La sociedad se ha contagiado de la infecunda actitud meramente crítica, escéptica, que distribuye pesimismo y no contribuye a reparar, sino a demoler; olvida que se debe poner orden y asegurar la libertad sin caer en la dictadura.

El instrumento es la ley, que asegura la justicia, el equilibrio y la paz. En estos tiempos declinantes no surgen los astros. La sociedad se resigna y se conforma con su cohorte de funcionarios; el nivel de los gobernantes desciende hasta cero y nos hace recordar que cien políticos torpes, juntos, no valen un estadista genial.

No es un error creer que el vergonzoso default en que hemos caído obedece a una crisis de valores que poco parece reconocerse. La preocupación casi obsesiva por los temas económicos ha sido lamentablemente parca en cuanto se refiere al fortalecimiento de sanas conductas. No han sido, pues, sólo los desaciertos en el manejo de la economía los mayores responsables de nuestra actual decadencia.

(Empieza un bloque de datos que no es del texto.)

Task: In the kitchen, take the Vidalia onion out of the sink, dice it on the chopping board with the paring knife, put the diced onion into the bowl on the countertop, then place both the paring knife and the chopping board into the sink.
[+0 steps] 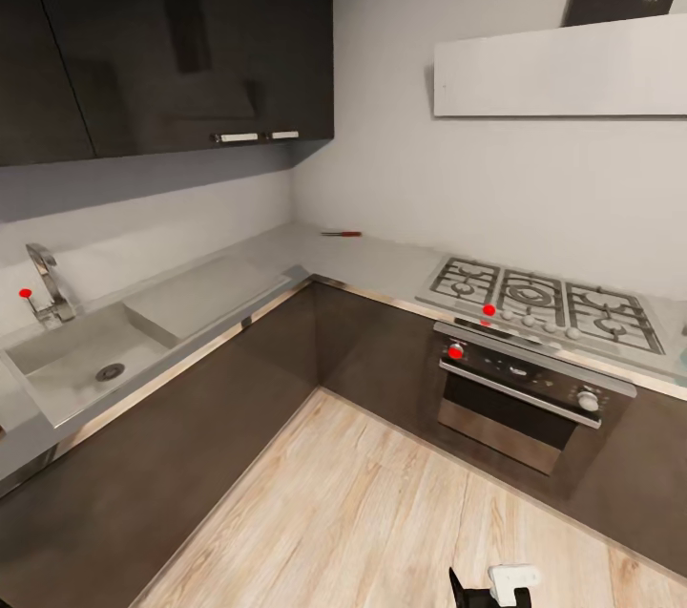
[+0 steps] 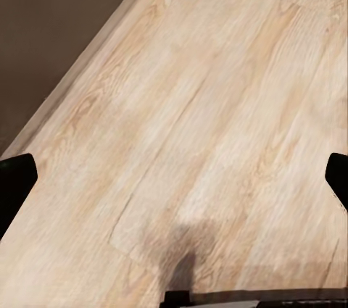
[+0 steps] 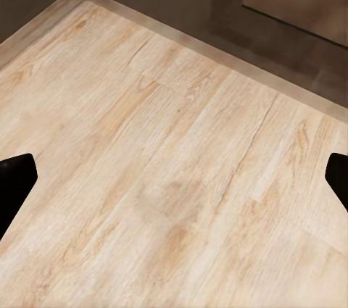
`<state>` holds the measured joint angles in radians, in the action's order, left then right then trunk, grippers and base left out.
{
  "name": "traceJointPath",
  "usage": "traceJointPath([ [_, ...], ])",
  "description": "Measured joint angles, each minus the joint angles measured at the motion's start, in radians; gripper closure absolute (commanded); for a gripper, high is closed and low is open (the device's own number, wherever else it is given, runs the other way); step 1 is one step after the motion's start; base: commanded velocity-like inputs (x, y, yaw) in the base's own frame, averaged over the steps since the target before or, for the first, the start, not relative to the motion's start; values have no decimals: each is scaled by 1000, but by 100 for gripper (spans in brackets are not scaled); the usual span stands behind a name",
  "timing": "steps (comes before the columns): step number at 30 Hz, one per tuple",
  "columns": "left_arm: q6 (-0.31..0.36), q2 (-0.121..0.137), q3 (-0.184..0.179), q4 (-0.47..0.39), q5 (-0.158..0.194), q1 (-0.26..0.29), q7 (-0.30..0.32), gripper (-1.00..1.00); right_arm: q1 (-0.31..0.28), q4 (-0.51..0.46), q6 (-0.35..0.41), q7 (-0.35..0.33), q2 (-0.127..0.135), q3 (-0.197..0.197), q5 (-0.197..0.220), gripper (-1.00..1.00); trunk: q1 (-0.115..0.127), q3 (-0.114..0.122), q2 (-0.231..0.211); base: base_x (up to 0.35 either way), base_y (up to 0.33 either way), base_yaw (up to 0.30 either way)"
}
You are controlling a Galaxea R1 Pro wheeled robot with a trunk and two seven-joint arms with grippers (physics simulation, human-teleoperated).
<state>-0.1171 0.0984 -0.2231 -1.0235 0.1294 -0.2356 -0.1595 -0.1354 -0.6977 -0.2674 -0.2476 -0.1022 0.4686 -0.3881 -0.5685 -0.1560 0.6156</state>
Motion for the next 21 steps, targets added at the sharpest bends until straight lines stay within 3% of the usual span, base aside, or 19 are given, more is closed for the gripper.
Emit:
traceJointPath([
  [5,-121,-2,0,-24,1,-23,-6,-100,0,-1,-1,0,1,0,0,-100,0,0,0,0,0,0],
  [8,-184,-3,-1,-65,0,-88,-9,-100,0,-1,-1,0,1,0,0,-100,0,0,0,0,0,0],
  [12,-200,-2,-1,-119,0,-157,-11,-100,0,-1,-2,0,1,0,0,-100,0,0,0,0,0,0],
  [18,-203,-2,-1,-101,3,-180,-38,-100,0,-1,-2,1,1,2,0,-100,0,0,0,0,0,0],
  [20,-203,-3,-1,-83,16,-181,-42,-100,0,-5,-2,4,0,2,0,-100,0,0,0,0,0,0],
  [21,-204,-3,-1,-67,40,-182,-43,-100,0,-18,-1,10,0,2,1,-100,0,0,0,0,0,0],
])
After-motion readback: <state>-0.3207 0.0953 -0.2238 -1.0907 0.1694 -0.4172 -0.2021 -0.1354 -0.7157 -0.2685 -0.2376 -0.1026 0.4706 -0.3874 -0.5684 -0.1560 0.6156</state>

Los problemas que nos aquejan no están oscurecidos por interrogantes sin respuesta. No hace falta iluminar la realidad: todos la conocemos. Hay que asumirla y tener la voluntad, el carácter y un generoso desprendimiento para corregirla.

No es una ficción comparar nuestra característica mediocridad con ciertas etapas de la plebe romana, cuando pedía pan y circo, y que Aldous Huxley ha traducido al lenguaje de nuestro siglo: "Dame televisión y hamburguesas, pero, por el amor de Dios, déjame en paz con tu parloteo sobre responsabilidad y libertad".